Originally Posted by FinnishStroker
3 and 8 typically fails in CCT,even If everything is ok.
One injector differ in Buzz test no good.
People shims out the solenoid armature plates but it is a band aid action.
If everything else is done and in proper functioning,it leans out to the injectors.
Tired injectors typically acts out when cold and can run smooth when warmed up.
I have a set of stock flow injectors from FFD ready to go in if necessary, along with Ford gaskets and glow plugs… I heard that FFD was a good bet but it seems my info was out of date and the quality has gone down over the years. I guess we’ll see.
You might wonder, why spend big money on injectors before knowing if they’re needed… well I had the chance to pick them up while traveling to the US. Shipping to Canada would have cost me ~$700 in freight, tax and duty.
Through the rings. My main experience with no-start diesels is with old VW Rabbits. The ones made 1977-1980, the blocks were made of an inferior grade of iron that was too soft and the last half inch of piston stroke at the top of the cylinder walls would wear out faster than the rest and the compression would go from around 375-400 psi down to 350 psi. At that point it wouldn't start, even at 40 degrees above zero. They would start and run all day long if you dragged them behind another car, or rolled down a long hill and bump start them, but then as soon as they sat overnight no start in the morning again. They would start if the engine would turn over faster than the starter had any hope of achieving. The only cure to get normal service back was an engine rebuild. They cured that problem in 1981 with a harder engine block. Then they would go forever, but the early ones would do good to make it to 60,000 miles. In that case, the compression was still good enough to run normally and develope the fire breathing 48 HP that they were designed to generate and they didn't feel any loss of HP once running.
That's why I'm saying you have to know the engine is good before moving on. With 300,000 on an engine block such as the 7.3, which has a reputation for going a million miles without needing any rebuilding, you stand a very good chance of having good compression and not needing to do anything to the engine. But with diesels, you need that good compression or you're just not going to be able to trust that anything else is going to fix the no-start.

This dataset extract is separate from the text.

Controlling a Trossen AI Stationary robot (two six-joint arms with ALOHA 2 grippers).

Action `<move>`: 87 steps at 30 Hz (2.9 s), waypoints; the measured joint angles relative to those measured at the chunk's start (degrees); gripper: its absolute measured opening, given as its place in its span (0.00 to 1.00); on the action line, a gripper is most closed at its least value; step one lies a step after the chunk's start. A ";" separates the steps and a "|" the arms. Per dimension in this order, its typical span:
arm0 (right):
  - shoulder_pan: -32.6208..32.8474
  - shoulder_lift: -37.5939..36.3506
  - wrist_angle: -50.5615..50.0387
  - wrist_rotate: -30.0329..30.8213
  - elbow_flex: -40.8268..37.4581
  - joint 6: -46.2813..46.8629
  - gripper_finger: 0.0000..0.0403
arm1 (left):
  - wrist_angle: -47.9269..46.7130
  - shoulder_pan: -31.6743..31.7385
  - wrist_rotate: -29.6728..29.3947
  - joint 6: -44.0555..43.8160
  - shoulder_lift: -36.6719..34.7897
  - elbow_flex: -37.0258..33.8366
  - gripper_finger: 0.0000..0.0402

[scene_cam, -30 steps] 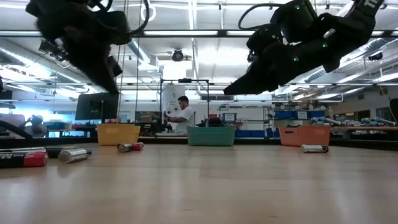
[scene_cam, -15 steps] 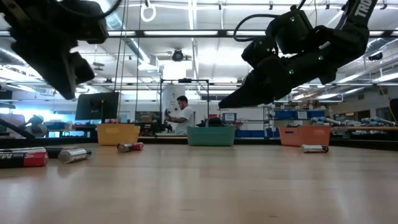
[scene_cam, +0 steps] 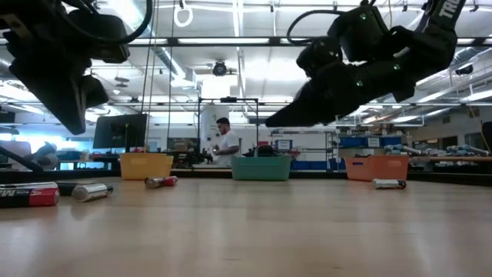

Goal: Sort batteries
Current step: Put the silver battery into the yellow bin

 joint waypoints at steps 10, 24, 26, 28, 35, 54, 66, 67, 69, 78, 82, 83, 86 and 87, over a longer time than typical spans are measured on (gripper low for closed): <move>-1.42 0.00 -0.11 0.00 3.40 -0.33 0.09 | -0.23 3.10 1.78 0.24 0.00 0.00 0.03; -2.78 -2.74 -5.93 5.38 3.42 -0.46 0.03 | 0.83 14.35 4.93 10.29 -0.02 -0.02 0.03; -3.12 -2.98 -6.58 5.40 3.42 -0.41 0.02 | 1.15 15.26 6.40 12.45 -0.02 -0.02 0.03; -3.27 -2.99 -7.36 5.46 3.41 -0.03 0.03 | 1.12 15.91 7.04 14.67 -0.02 -0.02 0.03; -2.86 -2.99 -10.39 5.60 3.41 2.41 0.08 | 1.10 16.08 8.75 14.74 -0.04 -0.02 0.04; -1.52 -2.99 -10.57 5.60 3.40 2.88 0.06 | 2.41 9.64 9.21 20.00 8.20 -0.07 0.46; -1.53 -2.99 -11.35 5.60 3.40 2.56 0.05 | 5.43 9.64 9.64 19.76 12.48 0.09 0.46; -1.52 -2.99 -11.34 5.60 3.40 2.55 0.05 | 5.54 9.64 9.92 19.76 12.79 0.09 0.46; -1.54 -2.99 -11.35 5.60 3.40 2.51 0.05 | 5.47 9.64 10.42 19.74 13.49 0.09 0.46; -1.54 -2.99 -11.36 5.60 3.40 2.44 0.05 | 2.95 9.58 11.91 18.23 14.56 1.19 0.46; -1.54 -2.99 -11.37 5.59 3.40 2.45 0.06 | -2.69 8.89 7.97 21.51 14.56 5.46 0.46; -1.54 -2.99 -11.35 5.59 3.40 2.45 0.06 | -3.47 8.62 7.01 23.08 14.56 6.29 0.46; -1.54 -2.99 -11.35 5.59 3.40 2.43 0.05 | -3.24 7.82 4.74 28.79 14.56 8.17 0.46; -1.54 -2.99 -11.35 5.58 3.40 2.45 0.04 | -3.23 7.59 4.24 31.14 14.56 8.46 0.46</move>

Alright, the consensus here seems to be I should do a compression test, but also that injector 5 buzzing differently means it should be replaced? I may as well do everything all at once… compression test, injectors, glow plugs
Appreciate the advice pvdiag. Do you think the battery tender/jump pack should be necessary? Am I asking for too much when I want to start unaided below 0F? I see videos on Youtube of people camping in the bush and their 7.3 starts right up at -15 or whatever temperature.
I dont think you are asking too much to start unaided at or below 0F. That was my objective since I am too cheap to keep my block heater plugged in for long periods of time.
I learned a lesson on my e99: the stock alternator is horrible at recharging the batts at low rpms. If your driving profile when it is cold is not at speed for extended periods, then your batteries never get fully charged from one drive to the next. Letting it idle for awhile to let it warm up doesn't give the kick in the pants the batteries need after a couple of glow plug cycles and super cold start. Also, unless you isolate the terminals (with those knife blade switches for example), these old dogs have some measure of current draw that doesn't help matters. For me, as the cold weather dragged on, the starting got worse.
Once I added the tender (as well as upping my cable/wiring game, going with the Prestolite IdlePro (I think that is it)) I moved away from plugging the heater in around 0F for an hour or so to not bothering until it was <-20F. By my observation, a successful and relatively quick cold start results from that starter spinning at speed right away. That 1 or 2 second lag before the starter gets going as fast as it can (in the cold) is a guarantee for those longer cranks.
The same goes with the jump box, if you havent been able to get the batts on a tender. You need that "hole shot".